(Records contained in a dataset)
_ _ _ _ _
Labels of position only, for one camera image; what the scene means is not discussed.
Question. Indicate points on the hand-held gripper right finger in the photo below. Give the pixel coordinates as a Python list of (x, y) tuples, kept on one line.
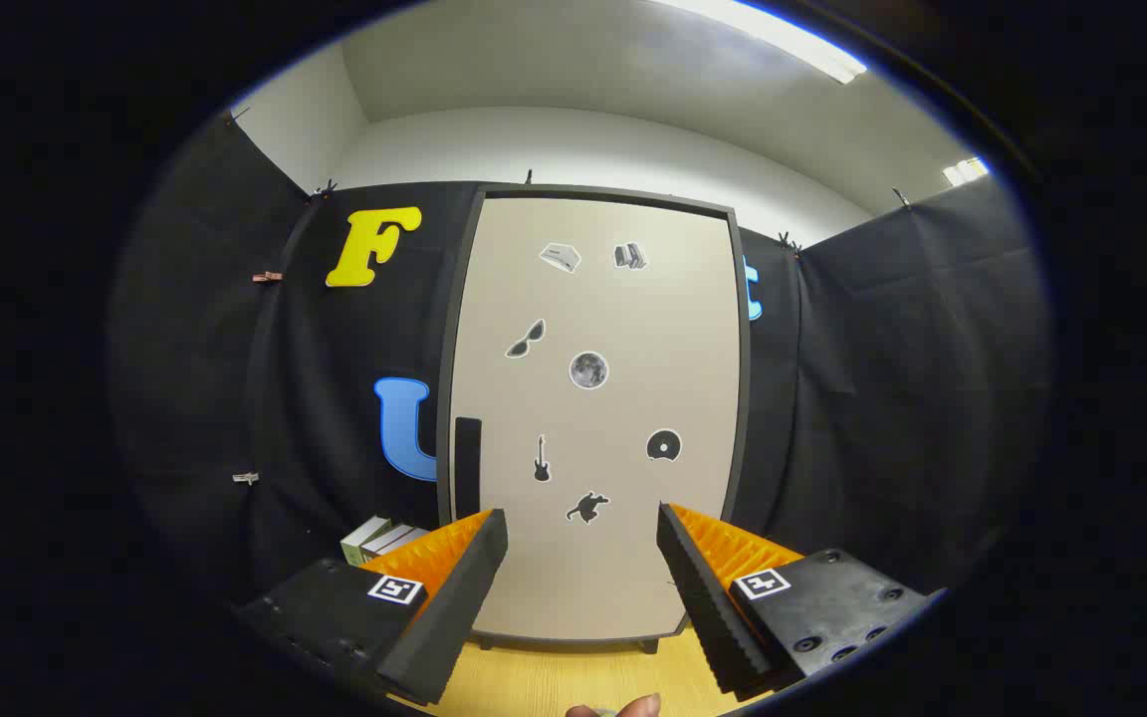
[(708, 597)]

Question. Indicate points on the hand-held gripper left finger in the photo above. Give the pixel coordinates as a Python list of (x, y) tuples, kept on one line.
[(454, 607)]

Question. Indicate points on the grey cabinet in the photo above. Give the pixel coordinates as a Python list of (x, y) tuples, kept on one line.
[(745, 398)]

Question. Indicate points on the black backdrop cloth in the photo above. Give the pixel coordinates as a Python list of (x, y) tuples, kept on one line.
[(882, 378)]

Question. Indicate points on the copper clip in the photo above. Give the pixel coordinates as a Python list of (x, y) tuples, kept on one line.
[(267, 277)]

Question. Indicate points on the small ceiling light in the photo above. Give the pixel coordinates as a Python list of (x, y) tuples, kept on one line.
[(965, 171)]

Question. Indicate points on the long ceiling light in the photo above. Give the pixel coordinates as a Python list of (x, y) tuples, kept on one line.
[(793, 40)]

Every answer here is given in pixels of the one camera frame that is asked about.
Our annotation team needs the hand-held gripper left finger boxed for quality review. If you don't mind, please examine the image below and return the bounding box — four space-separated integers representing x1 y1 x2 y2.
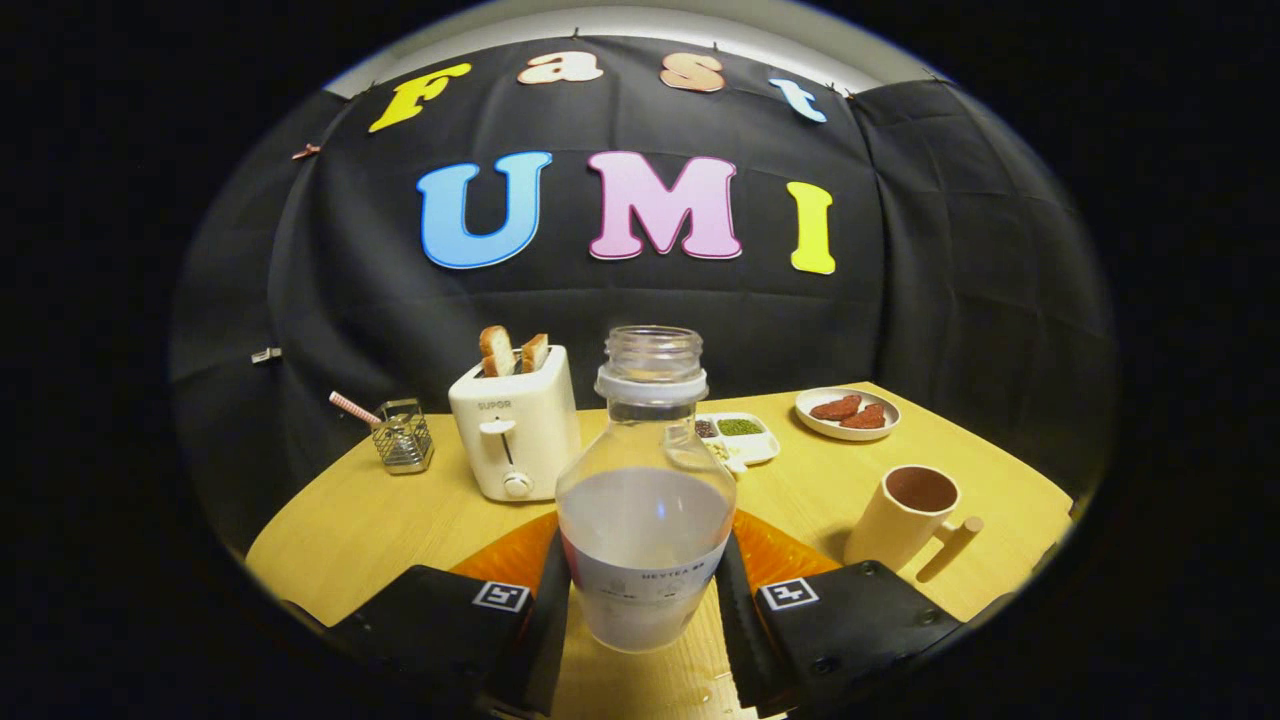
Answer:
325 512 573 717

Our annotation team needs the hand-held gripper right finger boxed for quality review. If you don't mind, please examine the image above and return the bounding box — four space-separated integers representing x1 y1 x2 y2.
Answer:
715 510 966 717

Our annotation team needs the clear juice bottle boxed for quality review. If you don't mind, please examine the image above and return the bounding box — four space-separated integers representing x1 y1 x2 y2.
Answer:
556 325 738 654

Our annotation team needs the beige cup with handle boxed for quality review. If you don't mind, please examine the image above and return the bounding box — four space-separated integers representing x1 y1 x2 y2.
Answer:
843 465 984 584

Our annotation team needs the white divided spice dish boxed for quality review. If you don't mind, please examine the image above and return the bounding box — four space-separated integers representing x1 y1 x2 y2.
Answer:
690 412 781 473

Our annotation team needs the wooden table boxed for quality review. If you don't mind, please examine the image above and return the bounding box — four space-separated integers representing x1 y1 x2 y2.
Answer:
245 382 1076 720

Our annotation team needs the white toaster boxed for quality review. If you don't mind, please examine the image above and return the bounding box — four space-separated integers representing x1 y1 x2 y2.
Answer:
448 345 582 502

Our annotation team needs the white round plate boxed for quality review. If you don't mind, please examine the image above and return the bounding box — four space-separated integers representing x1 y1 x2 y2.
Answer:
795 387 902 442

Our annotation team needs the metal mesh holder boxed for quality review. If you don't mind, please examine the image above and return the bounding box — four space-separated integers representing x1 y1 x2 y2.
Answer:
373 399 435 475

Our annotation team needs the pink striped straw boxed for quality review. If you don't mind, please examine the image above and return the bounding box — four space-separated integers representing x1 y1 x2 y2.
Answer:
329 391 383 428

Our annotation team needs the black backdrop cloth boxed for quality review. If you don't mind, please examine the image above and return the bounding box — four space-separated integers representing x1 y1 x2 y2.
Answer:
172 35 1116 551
_ _ _ _ _
Output each entry exactly. Skip the pictures.

REPLY:
Labels of position only, for one camera image; what the scene means is not discussed.
Question. Indicate points on the hand-held gripper right finger in the photo below. Give the pixel coordinates as a Python list of (x, y) tuples, kept on one line.
[(708, 597)]

Question. Indicate points on the hand-held gripper left finger in the photo above. Give the pixel coordinates as a Python list of (x, y) tuples, kept on one line.
[(454, 607)]

Question. Indicate points on the grey cabinet in the photo above. Give the pixel coordinates as a Python list of (x, y) tuples, kept on one line.
[(745, 398)]

Question. Indicate points on the black backdrop cloth in the photo above. Give the pixel coordinates as a Python list of (x, y) tuples, kept on one line.
[(882, 378)]

Question. Indicate points on the copper clip in the photo above. Give the pixel coordinates as a Python list of (x, y) tuples, kept on one line.
[(267, 277)]

Question. Indicate points on the small ceiling light in the photo above. Give the pixel coordinates as a Python list of (x, y) tuples, kept on one line.
[(965, 171)]

Question. Indicate points on the long ceiling light in the photo above. Give the pixel coordinates as a Python list of (x, y) tuples, kept on one line.
[(793, 40)]

Every answer here is given in pixels of the one camera frame that is asked about.
Our annotation team needs the hand-held gripper left finger boxed for quality review. If you don't mind, please examine the image below and return the bounding box — four space-separated integers representing x1 y1 x2 y2.
Answer:
325 512 573 717

Our annotation team needs the hand-held gripper right finger boxed for quality review. If you don't mind, please examine the image above and return the bounding box — four space-separated integers representing x1 y1 x2 y2.
Answer:
715 510 966 717

Our annotation team needs the clear juice bottle boxed for quality review. If you don't mind, please examine the image above and return the bounding box — four space-separated integers representing x1 y1 x2 y2.
Answer:
556 325 738 654

Our annotation team needs the beige cup with handle boxed for quality review. If you don't mind, please examine the image above and return the bounding box — four space-separated integers representing x1 y1 x2 y2.
Answer:
843 465 984 584

Our annotation team needs the white divided spice dish boxed for quality review. If you don't mind, please examine the image above and return the bounding box — four space-separated integers representing x1 y1 x2 y2.
Answer:
690 412 781 473

Our annotation team needs the wooden table boxed for quality review. If you don't mind, please examine the image above and return the bounding box — four space-separated integers representing x1 y1 x2 y2.
Answer:
245 382 1076 720

Our annotation team needs the white toaster boxed for quality review. If you don't mind, please examine the image above and return the bounding box — four space-separated integers representing x1 y1 x2 y2.
Answer:
448 345 582 502

Our annotation team needs the white round plate boxed for quality review. If you don't mind, please examine the image above and return the bounding box — four space-separated integers representing x1 y1 x2 y2.
Answer:
795 387 902 442

Our annotation team needs the metal mesh holder boxed for quality review. If you don't mind, please examine the image above and return the bounding box — four space-separated integers representing x1 y1 x2 y2.
Answer:
373 399 435 475

Our annotation team needs the pink striped straw boxed for quality review. If you don't mind, please examine the image above and return the bounding box — four space-separated integers representing x1 y1 x2 y2.
Answer:
329 391 383 428

Our annotation team needs the black backdrop cloth boxed for quality review. If you don't mind, please examine the image above and return the bounding box — four space-separated integers representing x1 y1 x2 y2.
Answer:
172 35 1116 551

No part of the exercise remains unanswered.